ACTIVITY »
Print out the full listing below, word for word.

GIVEN DATA »

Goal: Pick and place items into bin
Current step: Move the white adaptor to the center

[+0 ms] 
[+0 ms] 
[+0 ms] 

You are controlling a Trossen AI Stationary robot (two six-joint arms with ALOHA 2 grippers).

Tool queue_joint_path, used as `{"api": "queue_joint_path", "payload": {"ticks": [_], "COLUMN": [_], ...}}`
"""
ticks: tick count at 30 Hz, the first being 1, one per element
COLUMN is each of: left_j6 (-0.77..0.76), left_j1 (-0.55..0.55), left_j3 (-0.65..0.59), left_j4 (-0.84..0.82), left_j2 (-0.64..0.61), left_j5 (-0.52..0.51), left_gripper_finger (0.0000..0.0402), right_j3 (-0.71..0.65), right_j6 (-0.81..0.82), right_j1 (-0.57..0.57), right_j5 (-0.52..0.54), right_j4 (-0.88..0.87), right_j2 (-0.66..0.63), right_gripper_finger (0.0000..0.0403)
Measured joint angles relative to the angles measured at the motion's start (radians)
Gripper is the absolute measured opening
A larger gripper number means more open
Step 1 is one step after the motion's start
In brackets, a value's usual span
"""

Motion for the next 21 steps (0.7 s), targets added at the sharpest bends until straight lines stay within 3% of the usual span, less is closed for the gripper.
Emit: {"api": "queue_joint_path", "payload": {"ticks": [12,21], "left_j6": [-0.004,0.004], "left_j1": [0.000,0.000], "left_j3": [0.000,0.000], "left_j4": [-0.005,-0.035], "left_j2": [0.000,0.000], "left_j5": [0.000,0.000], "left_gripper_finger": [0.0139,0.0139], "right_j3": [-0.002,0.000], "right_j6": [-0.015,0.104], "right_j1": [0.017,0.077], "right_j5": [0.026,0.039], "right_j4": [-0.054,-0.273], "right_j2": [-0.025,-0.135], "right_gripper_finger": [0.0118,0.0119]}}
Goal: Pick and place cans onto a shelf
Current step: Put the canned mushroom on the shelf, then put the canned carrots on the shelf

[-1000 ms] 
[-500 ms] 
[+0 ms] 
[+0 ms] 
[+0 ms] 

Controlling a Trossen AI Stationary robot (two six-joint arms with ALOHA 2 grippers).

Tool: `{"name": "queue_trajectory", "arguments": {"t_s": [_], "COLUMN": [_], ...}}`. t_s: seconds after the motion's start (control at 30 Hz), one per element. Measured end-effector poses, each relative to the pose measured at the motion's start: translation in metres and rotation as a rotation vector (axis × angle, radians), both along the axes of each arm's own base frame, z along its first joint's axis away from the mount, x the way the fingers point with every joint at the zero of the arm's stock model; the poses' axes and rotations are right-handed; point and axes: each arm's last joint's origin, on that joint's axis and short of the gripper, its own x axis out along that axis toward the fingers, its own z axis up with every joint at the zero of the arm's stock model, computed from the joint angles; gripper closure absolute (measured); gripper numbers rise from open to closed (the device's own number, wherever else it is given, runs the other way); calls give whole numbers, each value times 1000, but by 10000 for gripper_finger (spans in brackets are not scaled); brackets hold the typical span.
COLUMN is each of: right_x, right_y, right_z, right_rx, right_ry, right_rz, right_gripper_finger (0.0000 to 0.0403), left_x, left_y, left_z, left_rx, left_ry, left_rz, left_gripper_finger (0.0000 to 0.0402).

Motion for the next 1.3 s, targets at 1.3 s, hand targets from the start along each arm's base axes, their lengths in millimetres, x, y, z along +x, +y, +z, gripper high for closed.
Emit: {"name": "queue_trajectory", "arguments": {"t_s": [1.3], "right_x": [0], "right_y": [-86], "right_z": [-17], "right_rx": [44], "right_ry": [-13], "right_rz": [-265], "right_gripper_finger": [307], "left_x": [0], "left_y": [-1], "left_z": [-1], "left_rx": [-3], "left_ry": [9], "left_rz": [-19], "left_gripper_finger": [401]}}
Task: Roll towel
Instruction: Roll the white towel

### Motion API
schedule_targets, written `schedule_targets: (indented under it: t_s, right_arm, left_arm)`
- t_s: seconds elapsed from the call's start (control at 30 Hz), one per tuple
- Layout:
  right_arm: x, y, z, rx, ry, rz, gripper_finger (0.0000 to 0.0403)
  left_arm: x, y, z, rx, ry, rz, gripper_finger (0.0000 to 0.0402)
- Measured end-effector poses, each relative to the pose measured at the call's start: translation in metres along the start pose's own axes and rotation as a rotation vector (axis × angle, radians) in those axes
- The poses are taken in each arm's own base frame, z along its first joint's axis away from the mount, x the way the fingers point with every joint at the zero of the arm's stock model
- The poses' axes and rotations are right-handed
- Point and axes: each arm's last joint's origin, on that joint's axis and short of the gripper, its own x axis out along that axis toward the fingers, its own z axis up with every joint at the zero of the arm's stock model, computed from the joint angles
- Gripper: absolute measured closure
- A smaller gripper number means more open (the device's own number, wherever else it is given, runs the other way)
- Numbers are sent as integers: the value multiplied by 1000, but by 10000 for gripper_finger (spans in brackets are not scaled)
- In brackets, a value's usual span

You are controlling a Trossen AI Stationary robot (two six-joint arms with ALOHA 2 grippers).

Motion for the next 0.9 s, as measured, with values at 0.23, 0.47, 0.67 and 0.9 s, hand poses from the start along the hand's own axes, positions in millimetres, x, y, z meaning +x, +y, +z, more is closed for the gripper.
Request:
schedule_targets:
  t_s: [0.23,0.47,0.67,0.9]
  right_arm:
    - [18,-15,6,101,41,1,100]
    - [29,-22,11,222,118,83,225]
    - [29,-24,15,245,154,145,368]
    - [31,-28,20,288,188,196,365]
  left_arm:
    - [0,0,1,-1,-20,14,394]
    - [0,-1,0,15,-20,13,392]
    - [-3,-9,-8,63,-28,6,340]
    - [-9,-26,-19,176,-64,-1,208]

SOLUTION FOR THIS TASK »
Goal: Pick and place items into bin
Current step: Move the white adaptor to the center

[+0 ms] 
[+0 ms] 
[+0 ms] 

You are controlling a Trossen AI Stationary robot (two six-joint arms with ALOHA 2 grippers).

Tool queue_joint_path, used as `{"api": "queue_joint_path", "payload": {"ticks": [_], "COLUMN": [_], ...}}`
"""
ticks: tick count at 30 Hz, the first being 1, one per element
COLUMN is each of: left_j6 (-0.77..0.76), left_j1 (-0.55..0.55), left_j3 (-0.65..0.59), left_j4 (-0.84..0.82), left_j2 (-0.64..0.61), left_j5 (-0.52..0.51), left_gripper_finger (0.0000..0.0402), right_j3 (-0.71..0.65), right_j6 (-0.81..0.82), right_j1 (-0.57..0.57), right_j5 (-0.52..0.54), right_j4 (-0.88..0.87), right_j2 (-0.66..0.63), right_gripper_finger (0.0000..0.0403)
Measured joint angles relative to the angles measured at the motion's start (radians)
Gripper is the absolute measured opening
A larger gripper number means more open
Step 1 is one step after the motion's start
In brackets, a value's usual span
"""

Motion for the next 21 steps (0.7 s), targets added at the sharpest bends until straight lines stay within 3% of the usual span, less is closed for the gripper.
Emit: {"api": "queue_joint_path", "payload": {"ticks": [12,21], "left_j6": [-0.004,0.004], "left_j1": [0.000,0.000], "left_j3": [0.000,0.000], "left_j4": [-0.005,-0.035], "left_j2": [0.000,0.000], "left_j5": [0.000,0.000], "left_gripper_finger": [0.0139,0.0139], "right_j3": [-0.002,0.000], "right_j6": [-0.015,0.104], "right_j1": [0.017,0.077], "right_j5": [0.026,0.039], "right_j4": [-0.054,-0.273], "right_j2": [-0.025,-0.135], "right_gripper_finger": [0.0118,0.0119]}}
Goal: Pick and place cans onto a shelf
Current step: Put the canned mushroom on the shelf, then put the canned carrots on the shelf

[-1000 ms] 
[-500 ms] 
[+0 ms] 
[+0 ms] 
[+0 ms] 

Controlling a Trossen AI Stationary robot (two six-joint arms with ALOHA 2 grippers).

Tool: `{"name": "queue_trajectory", "arguments": {"t_s": [_], "COLUMN": [_], ...}}`. t_s: seconds after the motion's start (control at 30 Hz), one per element. Measured end-effector poses, each relative to the pose measured at the motion's start: translation in metres and rotation as a rotation vector (axis × angle, radians), both along the axes of each arm's own base frame, z along its first joint's axis away from the mount, x the way the fingers point with every joint at the zero of the arm's stock model; the poses' axes and rotations are right-handed; point and axes: each arm's last joint's origin, on that joint's axis and short of the gripper, its own x axis out along that axis toward the fingers, its own z axis up with every joint at the zero of the arm's stock model, computed from the joint angles; gripper closure absolute (measured); gripper numbers rise from open to closed (the device's own number, wherever else it is given, runs the other way); calls give whole numbers, each value times 1000, but by 10000 for gripper_finger (spans in brackets are not scaled); brackets hold the typical span.
COLUMN is each of: right_x, right_y, right_z, right_rx, right_ry, right_rz, right_gripper_finger (0.0000 to 0.0403), left_x, left_y, left_z, left_rx, left_ry, left_rz, left_gripper_finger (0.0000 to 0.0402).

Motion for the next 1.3 s, targets at 1.3 s, hand targets from the start along each arm's base axes, their lengths in millimetres, x, y, z along +x, +y, +z, gripper high for closed.
Emit: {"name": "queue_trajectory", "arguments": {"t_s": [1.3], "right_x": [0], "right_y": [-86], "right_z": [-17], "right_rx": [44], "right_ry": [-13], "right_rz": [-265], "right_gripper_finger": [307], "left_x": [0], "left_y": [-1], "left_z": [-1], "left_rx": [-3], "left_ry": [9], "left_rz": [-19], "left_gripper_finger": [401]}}
Task: Roll towel
Instruction: Roll the white towel

### Motion API
schedule_targets, written `schedule_targets: (indented under it: t_s, right_arm, left_arm)`
- t_s: seconds elapsed from the call's start (control at 30 Hz), one per tuple
- Layout:
  right_arm: x, y, z, rx, ry, rz, gripper_finger (0.0000 to 0.0403)
  left_arm: x, y, z, rx, ry, rz, gripper_finger (0.0000 to 0.0402)
- Measured end-effector poses, each relative to the pose measured at the call's start: translation in metres along the start pose's own axes and rotation as a rotation vector (axis × angle, radians) in those axes
- The poses are taken in each arm's own base frame, z along its first joint's axis away from the mount, x the way the fingers point with every joint at the zero of the arm's stock model
- The poses' axes and rotations are right-handed
- Point and axes: each arm's last joint's origin, on that joint's axis and short of the gripper, its own x axis out along that axis toward the fingers, its own z axis up with every joint at the zero of the arm's stock model, computed from the joint angles
- Gripper: absolute measured closure
- A smaller gripper number means more open (the device's own number, wherever else it is given, runs the other way)
- Numbers are sent as integers: the value multiplied by 1000, but by 10000 for gripper_finger (spans in brackets are not scaled)
- In brackets, a value's usual span

You are controlling a Trossen AI Stationary robot (two six-joint arms with ALOHA 2 grippers).

Motion for the next 0.9 s, as measured, with values at 0.23, 0.47, 0.67 and 0.9 s, hand poses from the start along the hand's own axes, positions in millimetres, x, y, z meaning +x, +y, +z, more is closed for the gripper.
Request:
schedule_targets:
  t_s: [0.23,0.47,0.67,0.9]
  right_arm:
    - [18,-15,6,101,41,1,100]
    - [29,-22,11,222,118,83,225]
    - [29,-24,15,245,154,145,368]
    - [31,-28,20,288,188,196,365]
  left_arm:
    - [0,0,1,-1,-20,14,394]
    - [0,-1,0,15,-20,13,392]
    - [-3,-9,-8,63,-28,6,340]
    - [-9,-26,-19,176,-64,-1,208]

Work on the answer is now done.